▶ [TASK DIRECTIONS]:
Please give again, word for word, the lines that lie between the start of the listing below and the line with "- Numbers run", both included.

[INFORMATION SHOWN Boundary: Start]

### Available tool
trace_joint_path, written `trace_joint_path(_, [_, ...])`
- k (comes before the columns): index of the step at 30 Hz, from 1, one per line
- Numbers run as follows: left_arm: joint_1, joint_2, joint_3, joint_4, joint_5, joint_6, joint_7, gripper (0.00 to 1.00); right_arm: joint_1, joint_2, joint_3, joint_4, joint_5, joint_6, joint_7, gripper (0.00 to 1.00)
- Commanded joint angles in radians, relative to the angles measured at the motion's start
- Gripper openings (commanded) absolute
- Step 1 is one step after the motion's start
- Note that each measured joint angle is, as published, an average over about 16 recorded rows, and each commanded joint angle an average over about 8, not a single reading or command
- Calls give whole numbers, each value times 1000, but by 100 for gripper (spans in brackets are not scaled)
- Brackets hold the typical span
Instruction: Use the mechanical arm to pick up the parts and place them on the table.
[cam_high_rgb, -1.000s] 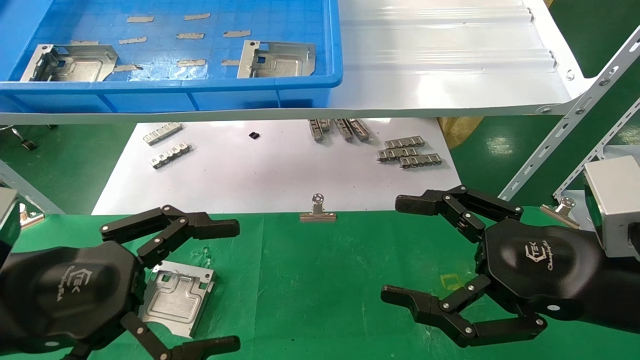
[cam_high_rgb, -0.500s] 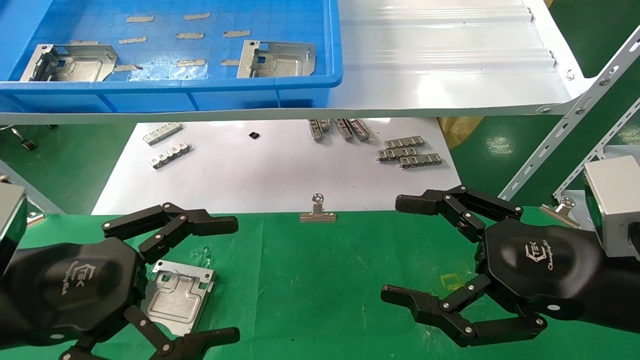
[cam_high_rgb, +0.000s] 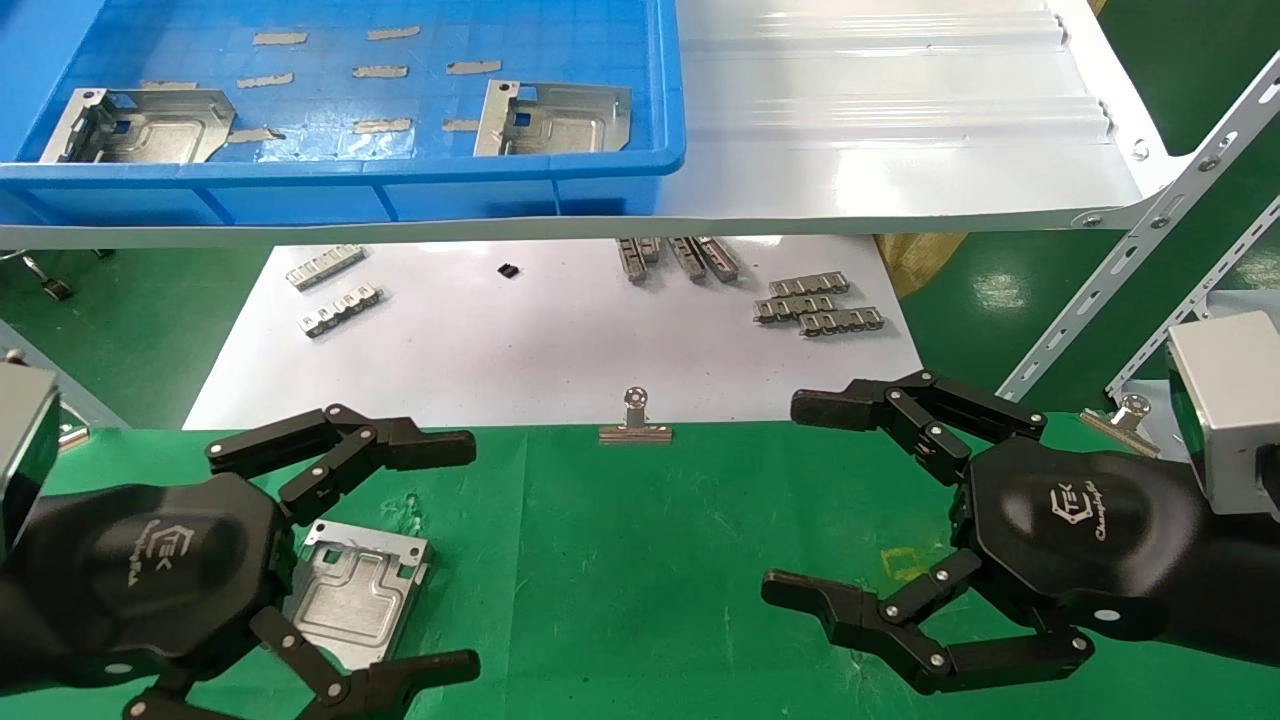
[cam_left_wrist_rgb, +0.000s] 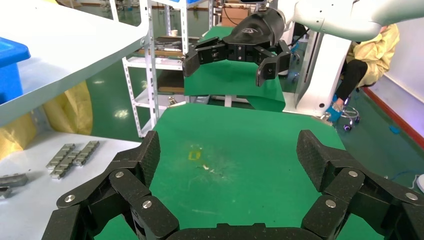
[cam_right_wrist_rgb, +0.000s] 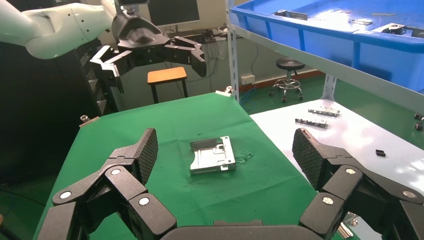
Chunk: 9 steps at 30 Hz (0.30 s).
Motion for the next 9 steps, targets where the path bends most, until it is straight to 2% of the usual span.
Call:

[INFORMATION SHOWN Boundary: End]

▶ [COMPLETED EXERCISE]:
### Available tool
trace_joint_path, written `trace_joint_path(_, [_, ...])`
- k (comes before the columns): index of the step at 30 Hz, from 1, one per line
- Numbers run as follows: left_arm: joint_1, joint_2, joint_3, joint_4, joint_5, joint_6, joint_7, gripper (0.00 to 1.00); right_arm: joint_1, joint_2, joint_3, joint_4, joint_5, joint_6, joint_7, gripper (0.00 to 1.00)

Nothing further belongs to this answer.